US 12,223,284 B2
	Visual dialogue method and system
Lei Zhao, Yibin (CN); Junlin Li, Yibin (CN); Jie Shao, Yibin (CN); Lianli Gao, Yibin (CN); and Jingkuan Song, Yibin (CN)
Assigned to Sichuan Institute of Artificial Intelligence, Yibin, Sichuan, China, Yibin (CN)
Filed by Sichuan Institute of Artificial Intelligence, Yibin, Sichuan, China, Yibin (CN)
Filed on Oct. 27, 2022, as Appl. No. 17/974,568.
Claims priority of application No. 202211110308.2 (CN), filed on Sep. 13, 2022.
Prior Publication US 2024/0086643 A1, Mar. 14, 2024
Int. Cl. G06F 40/35 (2020.01); G06V 10/80 (2022.01); G06V 10/82 (2022.01)

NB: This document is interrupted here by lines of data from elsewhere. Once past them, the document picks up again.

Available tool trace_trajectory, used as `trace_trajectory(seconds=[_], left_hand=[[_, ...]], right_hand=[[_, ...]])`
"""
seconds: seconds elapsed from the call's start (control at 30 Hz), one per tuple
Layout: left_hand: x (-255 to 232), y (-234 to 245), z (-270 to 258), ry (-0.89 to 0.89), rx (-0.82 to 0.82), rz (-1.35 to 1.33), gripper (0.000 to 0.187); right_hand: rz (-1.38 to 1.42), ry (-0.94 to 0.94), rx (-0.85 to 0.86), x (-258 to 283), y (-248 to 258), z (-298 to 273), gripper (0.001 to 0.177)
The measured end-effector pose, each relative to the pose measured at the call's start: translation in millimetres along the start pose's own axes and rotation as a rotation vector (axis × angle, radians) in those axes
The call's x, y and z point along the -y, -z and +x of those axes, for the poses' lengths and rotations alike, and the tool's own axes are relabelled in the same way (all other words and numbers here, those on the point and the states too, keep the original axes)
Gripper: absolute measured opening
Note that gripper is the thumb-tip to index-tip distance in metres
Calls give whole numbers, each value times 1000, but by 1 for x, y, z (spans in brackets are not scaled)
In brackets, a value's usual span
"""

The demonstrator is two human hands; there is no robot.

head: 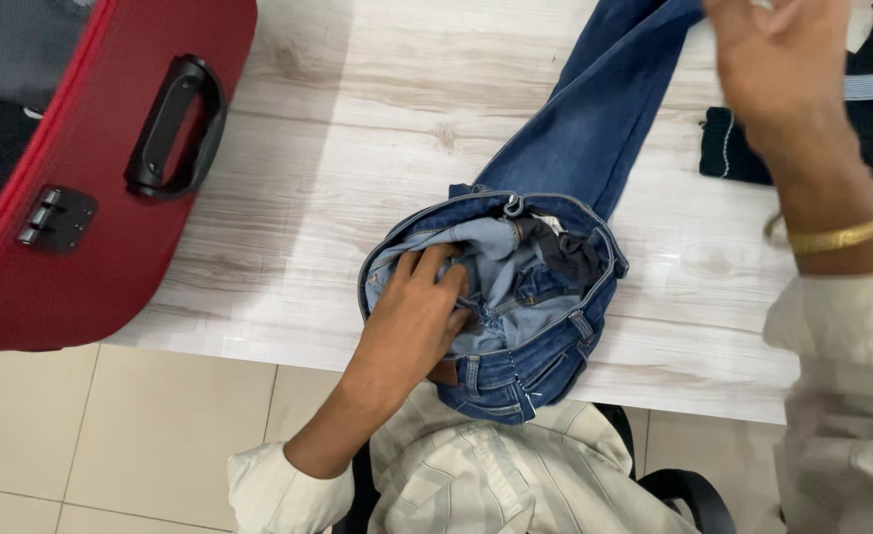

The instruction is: The person folds a pair of blue denim jeans by smoothing them on a table and then tucking one leg into the other, followed by smoothing and rolling a gray long-sleeved shirt before placing it into a red suitcase.

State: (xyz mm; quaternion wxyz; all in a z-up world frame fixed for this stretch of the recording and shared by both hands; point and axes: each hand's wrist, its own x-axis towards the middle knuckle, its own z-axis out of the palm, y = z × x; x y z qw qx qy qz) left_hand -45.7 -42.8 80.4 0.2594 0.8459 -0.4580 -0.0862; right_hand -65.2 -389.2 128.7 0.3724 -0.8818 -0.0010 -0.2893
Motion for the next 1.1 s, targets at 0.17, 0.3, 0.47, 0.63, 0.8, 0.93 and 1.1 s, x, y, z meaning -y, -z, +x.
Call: trace_trajectory(seconds=[0.17, 0.3, 0.47, 0.63, 0.8, 0.93, 1.1], left_hand=[[-6, 14, 8, -74, -47, -83, 37], [-13, 26, 5, -125, -36, -84, 19], [-9, 36, 3, -332, -152, 21, 15], [8, 63, 3, -532, -266, 170, 12], [35, 73, 11, -576, -330, 237, 18], [41, 57, 21, -500, -323, 310, 14], [31, 50, 36, -455, -275, 300, 12]], right_hand=[[128, 326, 677, 82, -34, -47, 36], [-11, 36, 977, 87, -71, -58, 24], [-323, 156, 923, 85, -68, -54, 45], [-1130, 402, 739, 95, -36, -57, 108], [-1211, 734, 582, 88, 5, -41, 50], [-1140, 566, 661, 83, -8, -42, 33], [-687, 456, 659, 88, -32, -51, 35]])
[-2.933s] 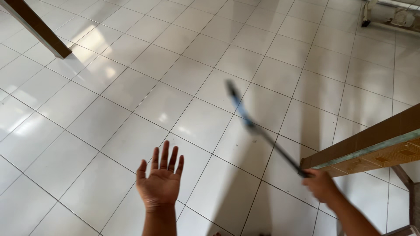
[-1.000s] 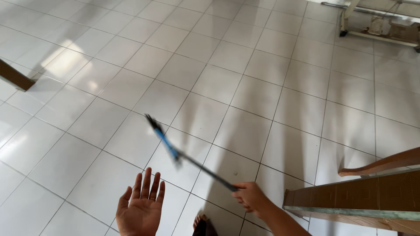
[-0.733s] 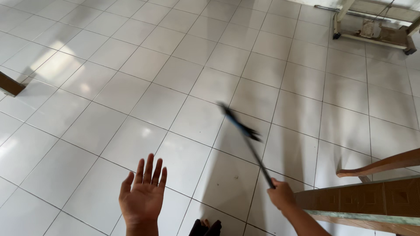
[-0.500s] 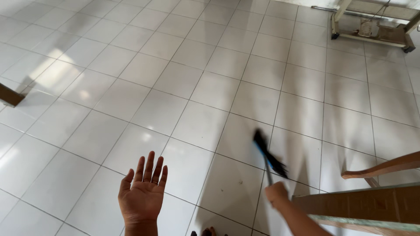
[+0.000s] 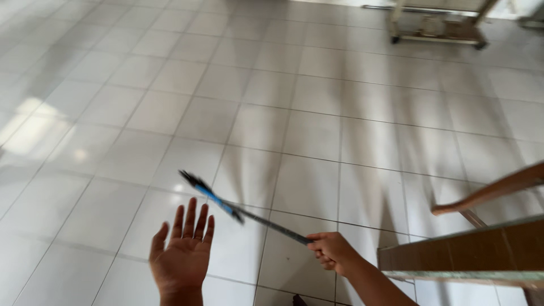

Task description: The person sweeps a white tiled floor with a long-handled broom, moving systematically across the room and along the walls. The person uses the broom to gather debris into a pile near the doorway.

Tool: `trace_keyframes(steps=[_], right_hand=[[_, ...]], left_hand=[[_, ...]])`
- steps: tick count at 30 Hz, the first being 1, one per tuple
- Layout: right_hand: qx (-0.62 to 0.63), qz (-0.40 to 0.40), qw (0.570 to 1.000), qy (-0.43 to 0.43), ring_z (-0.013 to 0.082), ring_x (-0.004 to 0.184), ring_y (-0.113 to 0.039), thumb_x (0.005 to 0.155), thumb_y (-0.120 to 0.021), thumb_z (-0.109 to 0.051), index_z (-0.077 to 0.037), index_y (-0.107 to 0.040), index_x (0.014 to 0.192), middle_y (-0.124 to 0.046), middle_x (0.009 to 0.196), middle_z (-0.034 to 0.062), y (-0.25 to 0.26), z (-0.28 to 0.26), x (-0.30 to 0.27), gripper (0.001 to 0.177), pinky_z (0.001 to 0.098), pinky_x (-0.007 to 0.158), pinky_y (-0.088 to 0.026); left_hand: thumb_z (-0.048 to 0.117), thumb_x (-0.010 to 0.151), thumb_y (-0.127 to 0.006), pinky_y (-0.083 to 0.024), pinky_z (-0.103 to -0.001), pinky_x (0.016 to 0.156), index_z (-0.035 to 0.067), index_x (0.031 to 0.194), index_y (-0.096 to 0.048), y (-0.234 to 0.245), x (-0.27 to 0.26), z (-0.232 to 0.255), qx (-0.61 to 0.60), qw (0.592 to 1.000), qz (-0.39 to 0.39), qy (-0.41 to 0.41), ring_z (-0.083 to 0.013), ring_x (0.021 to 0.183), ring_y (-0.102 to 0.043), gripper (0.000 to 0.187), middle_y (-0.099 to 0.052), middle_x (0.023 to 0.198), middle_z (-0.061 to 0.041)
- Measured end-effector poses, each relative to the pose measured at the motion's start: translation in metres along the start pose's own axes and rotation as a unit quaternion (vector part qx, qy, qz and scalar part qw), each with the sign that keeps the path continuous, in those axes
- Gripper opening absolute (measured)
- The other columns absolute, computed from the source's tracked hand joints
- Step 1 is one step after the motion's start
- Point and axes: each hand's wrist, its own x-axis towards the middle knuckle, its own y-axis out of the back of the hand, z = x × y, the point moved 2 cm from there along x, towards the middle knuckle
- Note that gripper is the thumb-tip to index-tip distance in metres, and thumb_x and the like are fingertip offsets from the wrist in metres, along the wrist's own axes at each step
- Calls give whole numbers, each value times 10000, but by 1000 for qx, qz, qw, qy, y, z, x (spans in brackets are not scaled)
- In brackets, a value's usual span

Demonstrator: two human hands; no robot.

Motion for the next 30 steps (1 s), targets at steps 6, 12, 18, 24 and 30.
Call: trace_keyframes(steps=[6,12,18,24,30], right_hand=[[-73,207,964,149,103,437,-399,866,-730,-53,-129,-718,1313,-559,648,55,87,-4,-33,454,280,361,-292],[-8,348,930,118,131,465,-404,940,-639,-64,-60,-577,1281,-513,668,67,208,1,2,346,303,376,-322],[170,359,917,30,139,473,-350,954,-594,-17,67,-599,1107,-454,683,68,307,-4,55,175,311,391,-224],[95,296,950,10,136,488,-369,957,-604,-43,26,-592,1159,-472,706,63,272,-3,127,213,299,401,-249],[-116,145,982,-24,134,504,-389,961,-614,-69,-16,-585,1211,-490,728,59,110,-12,139,257,287,411,-273]], left_hand=[[382,891,-517,-332,-518,1213,51,1563,-340,-27,18,-18,-70,997,-14,19,-373,1490,-429,770,-470,1592,-178],[391,881,-528,-326,-537,1217,59,1571,-350,-47,31,-55,-53,997,-27,57,-371,1494,-410,787,-464,1592,-174],[431,839,-585,-336,-555,1215,71,1565,-368,-45,47,-79,-78,996,25,46,-371,1465,-391,839,-455,1555,-165],[455,804,-600,-361,-563,1209,83,1573,-367,-61,72,-112,-42,998,54,16,-361,1498,-437,885,-495,1584,-148],[449,813,-597,-376,-554,1207,61,1574,-386,-86,80,-139,-52,998,38,21,-370,1451,-415,880,-461,1549,-163]])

CPC G06F 40/35 (2020.01) [G06V 10/811 (2022.01); G06V 10/82 (2022.01)]

4 Claims

1. A visual dialogue method, comprising:

obtaining original input data, wherein the original input data comprises current image data and a new question, and the new question is related to the current image data;

preprocessing text data and image data in the original input data to obtain a text feature sequence and a visual feature sequence, respectively;

using a Visual Dialog (VisDial) dataset to construct a text corpus;

obtaining text sequence knowledge based on the visual feature sequence and the text corpus;

constructing a sparse scene graph based on the visual feature sequence;

performing a data fusion on the text feature sequence, the visual feature sequence, the text sequence knowledge, and the sparse scene graph to obtain a data fusion result; and

obtaining dialogue content of the new question by decoding based on the data fusion result;

obtaining a text data feature in the text corpus;

calculating a similarity between the text data feature and the visual feature sequence to obtain the text sequence knowledge;

wherein the step of performing the data fusion on the text feature sequence, the visual feature sequence, the text sequence knowledge, and the sparse scene graph to obtain the data fusion result comprises:

obtaining a first attention result based on the text feature sequence and the new question;

obtaining a second attention result based on the text sequence knowledge;

cascading the first attention result and the second attention result to obtain a cascading result;

obtaining a third attention result based on the visual feature sequence and the second attention result;

performing a graph convolution on the sparse scene graph to obtain a graph convolution result; and

obtaining the data fusion result based on the cascading result, the third attention result, and the graph convolution result;

wherein the step of obtaining the first attention result based on the text feature sequence and the new question comprises:

performing a sentence-level attention guidance on the text feature sequence by using the new question to obtain an attention feature;

filtering the attention feature by using a sigmoid activation function to obtain a sentence-level sequential representation of potential knowledge;

obtaining a word-level sequential representation of the potential knowledge by calculating a dot-product of the attention feature and the sigmoid activation function based on a word-level question feature of the new question; and

obtaining the first attention result based on the attention feature and the word-level sequential representation of the potential knowledge.